Published in final edited form as: Adv Exp Med Biol. 2019;1185:119–124. doi: 10.1007/978-3-030-27378-1_20

A Discovery with Potential to Revitalize Hammerhead Ribozyme Therapeutics for Treatment of Inherited Retinal Degenerations

Alexandria J Trujillo 1, Jason M Myers 2, Zahra S Fayazi 3, Mark C Butler 4, Jack M Sullivan 5
PMCID: PMC7029959  NIHMSID: NIHMS1556720  PMID: 31884599

Abstract

Hammerhead ribozymes (hhRzs), RNA enzymes capable of site-specific cleavage of arbitrary target mRNAs, have faced significant hurdles in development and optimization as gene therapeutics for clinical translation. Chemical and biological barriers must be overcome to realize an effective therapeutic. A new Facilitated ribozyme has been identified with greatly enhanced kinetic properties that lead new insight on the capacity of ribozymes to target mutant genes to treat inherited retinal degenerations.

Keywords: Gene therapy, Inherited retinal degenerations, Retinitis pigmentosa, Hammerhead ribozyme, RNA biologic therapies, Noncoding RNA

20.1. Hammerhead Ribozymes

20.1.1. The Beginning

Hammerhead ribozymes (hhRzs) are catalytically active noncoding RNA that facilitate cleavage of a target mRNA sequence, generating products that are degraded in the cell. Naturally occurring catalytically active RNAs were discovered by professors Sidney Altman and Thomas R. Cech (Altman 1990; Cech 1990), who received the Nobel Prize in Chemistry in 1989.

Ribozymes were first discovered as naturally occurring motifs in plant viroids (Forster and Symons 1987). They enhance replication in a “rolling-circle” fashion that allows for viroid RNA genome processing from long RNA concatemers to single circles.
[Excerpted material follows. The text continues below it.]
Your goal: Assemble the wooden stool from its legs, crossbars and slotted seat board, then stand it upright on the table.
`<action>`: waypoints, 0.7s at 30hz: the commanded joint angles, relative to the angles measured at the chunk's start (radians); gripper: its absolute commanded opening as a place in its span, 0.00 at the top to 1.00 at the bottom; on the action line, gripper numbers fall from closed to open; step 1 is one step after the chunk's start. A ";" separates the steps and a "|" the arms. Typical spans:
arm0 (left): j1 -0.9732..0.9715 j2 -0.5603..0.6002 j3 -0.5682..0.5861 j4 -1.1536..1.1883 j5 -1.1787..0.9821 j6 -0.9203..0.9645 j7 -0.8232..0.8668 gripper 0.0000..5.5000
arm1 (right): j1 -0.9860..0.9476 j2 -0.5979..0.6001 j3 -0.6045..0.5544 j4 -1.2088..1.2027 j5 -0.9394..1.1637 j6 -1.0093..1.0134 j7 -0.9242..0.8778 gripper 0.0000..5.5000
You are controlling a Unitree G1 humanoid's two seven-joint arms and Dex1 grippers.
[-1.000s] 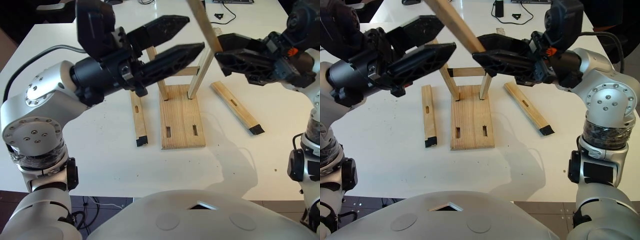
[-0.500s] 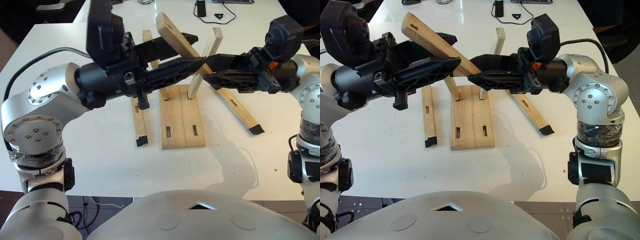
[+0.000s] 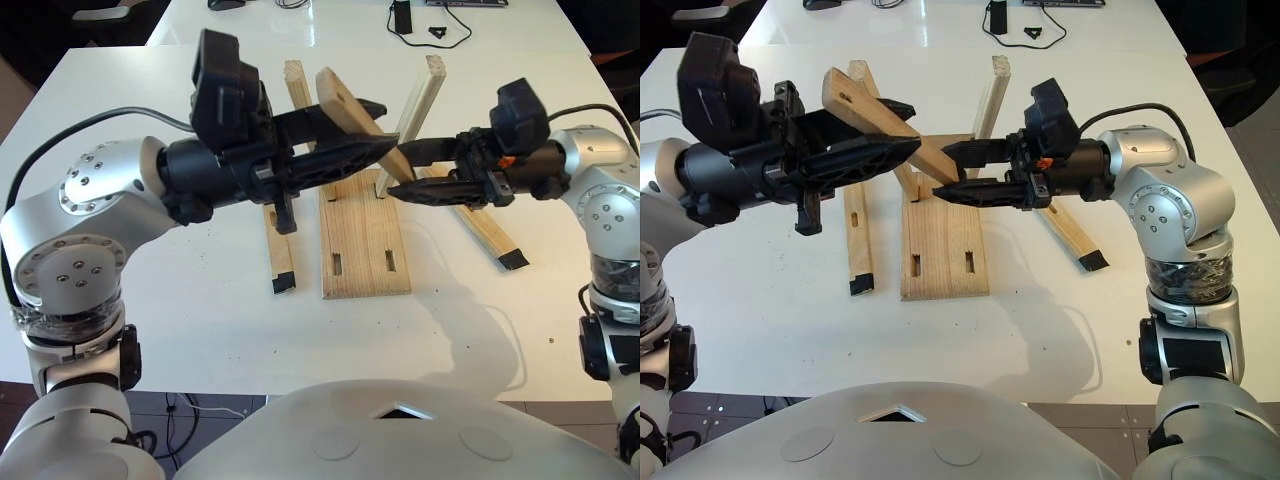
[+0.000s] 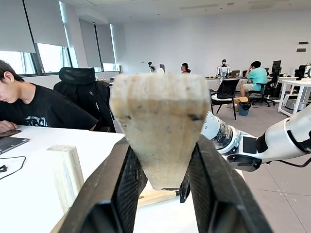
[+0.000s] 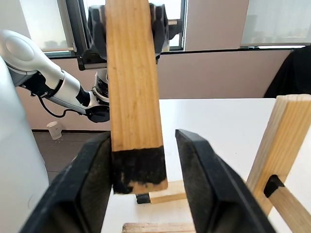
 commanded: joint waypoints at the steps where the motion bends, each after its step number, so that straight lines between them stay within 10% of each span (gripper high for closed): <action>1: 0.096 0.084 0.074 -0.003 0.050 -0.006 -0.082 0.77 | 0.051 -0.049 0.025 0.018 -0.091 -0.057 0.032 0.59; 8: 0.381 0.280 0.136 0.171 0.462 -0.170 -0.314 0.77 | 0.167 -0.104 -0.090 0.049 -0.119 -0.094 0.007 0.59; 21: 0.271 0.172 -0.081 0.542 0.824 -0.543 -0.485 0.77 | 0.158 -0.097 -0.036 0.094 -0.216 -0.152 0.010 0.59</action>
This provided evidence for the “RNA world” hypothesis in which early evolution of life was influenced first by catalytically active nucleic acids before proteins (Jaeger 1997). Further research discovered many structurally diverse, naturally occurring ribozymes such as the hairpin, hepatitis delta virus, and hammerhead. The hhRz has been the most extensively characterized and is the focus of this chapter.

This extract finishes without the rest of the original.